Ella le miró con calma, con la cabeza ligeramente inclinada sobre el hombro de él y una pregunta, no una comprensión, en los ojos.
– Esta noche me voy… para siempre… a Alemania. -Leo… -dijo ella, y sus ojos estaban desmesuradamente abiertos, pero no asustados.
El habló como si mordiese cada palabra, como si todo su odio y toda su desesperación procedieran de estos sonidos y no de lo que significaban:
– Soy un fugitivo, Kira. Un anturevolucionario. Tengo que dejar a Rusia antes de que me encuentren. He recibido dinero… de mi tía… que está en Berlín. Lo esperaba. Me lo han traído de contrabando.

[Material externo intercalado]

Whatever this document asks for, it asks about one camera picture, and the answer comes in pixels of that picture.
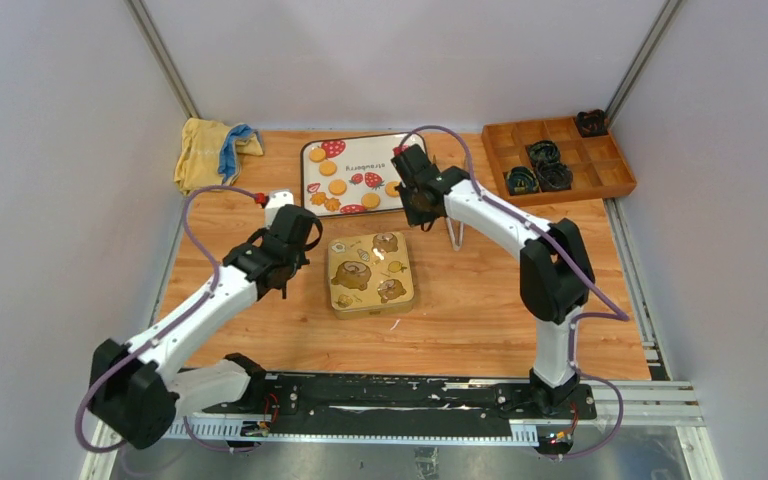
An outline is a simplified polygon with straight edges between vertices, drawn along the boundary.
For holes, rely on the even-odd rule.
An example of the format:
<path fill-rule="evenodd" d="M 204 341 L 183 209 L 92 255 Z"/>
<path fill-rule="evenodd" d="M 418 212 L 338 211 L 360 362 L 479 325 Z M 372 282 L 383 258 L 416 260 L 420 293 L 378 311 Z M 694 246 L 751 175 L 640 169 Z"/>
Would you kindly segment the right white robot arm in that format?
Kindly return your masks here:
<path fill-rule="evenodd" d="M 556 417 L 571 403 L 580 375 L 573 362 L 573 320 L 595 280 L 577 225 L 552 223 L 514 208 L 460 167 L 440 170 L 419 146 L 392 159 L 407 220 L 428 229 L 436 219 L 465 224 L 508 252 L 519 265 L 519 291 L 537 321 L 537 355 L 529 372 L 531 403 Z"/>

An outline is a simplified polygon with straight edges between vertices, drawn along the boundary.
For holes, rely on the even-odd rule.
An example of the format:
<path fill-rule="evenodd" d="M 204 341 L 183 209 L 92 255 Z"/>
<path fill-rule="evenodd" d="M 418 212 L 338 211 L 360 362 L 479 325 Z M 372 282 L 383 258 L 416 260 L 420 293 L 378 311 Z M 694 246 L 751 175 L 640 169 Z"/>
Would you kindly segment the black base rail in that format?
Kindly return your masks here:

– ¿El barco sale esta noche? -preguntó Kira. -Es un barco de contrabandistas. Hacen el contrabando de carne humana fuera de esta trampa de lobos. Y se llevan almas desesperadas como la mía. Si no nos cogen, llegaremos a Alemania. Si nos cogen, bien… no creo que todos seamos condenados a muerte, pero no sé de nadie que haya escapado de ella.
– Leo, tú no vas a querer dejarme -dijo ella.
El la miró, y en sus ojos hubo una expresión de odio, más elocuente que la de ternura. Dijo:
– Alguna vez me he sorprendido yo mismo dándome cuenta de que deseaba que detuvieran el barco y me volvieran a Rusia.
– Yo voy contigo, Leo -dijo Kira.
El, sin mostrar estupefacción, le preguntó: -¿Ya ves el riesgo que corres?
– Sí.
– ¿Ya sabes que si no llegamos a Alemania está en juego tu vida, y si llegamos, quizá también?
– Sí.
– El barco zarpa dentro de una hora. Está lejos. Hay que ir en seguida; no queda tiempo para llevarse equipaje.
– Estoy dispuesta.
– No puedes decir nada a nadie, no puedes ni telefonear " adiós ".
– No es necesario.
– Está bien. Vamos.
Tomó su gorra y se puso en marcha, ligero, silencioso, sin mirarla, como si no tuviera en cuenta su presencia. Llamó un trineo. Las únicas palabras que pronunció fueron las señas que murmuró al cochero.
Los rápidos patines cortaron la nieve y el viento sutil hirió el rostro de los fugitivos.
Junto a una casa en ruinas dieron la vuelta a una esquina: ladrillos cubiertos de nieve habían rodado lejos, hasta la carretera; la luz de una lámpara, en el interior de la casa, hacía resaltar las habitaciones vacías; en un punto, los rayos de la luna dibujaban el esqueleto de una casa de hierro. Un vendedor de periódicos gritaba sin convicción: - ¡Pravda! ¡Krasnaia Gazeta!
– Más allá… -susurró Leo- hay autos… y calles… y luces… Un viejo estaba en el umbral de una puerta y la nieve se posaba sobre el ala de su deslucido sombrero: el hombre, con la cabeza inclinada sobre una caja de dulces hechos en casa, dormía. Kira susurró:
– … carmín para los labios, medias de seda… Un perro, bajo el oscuro escaparate de una cooperativa, olisqueaba un cubo lleno de basura.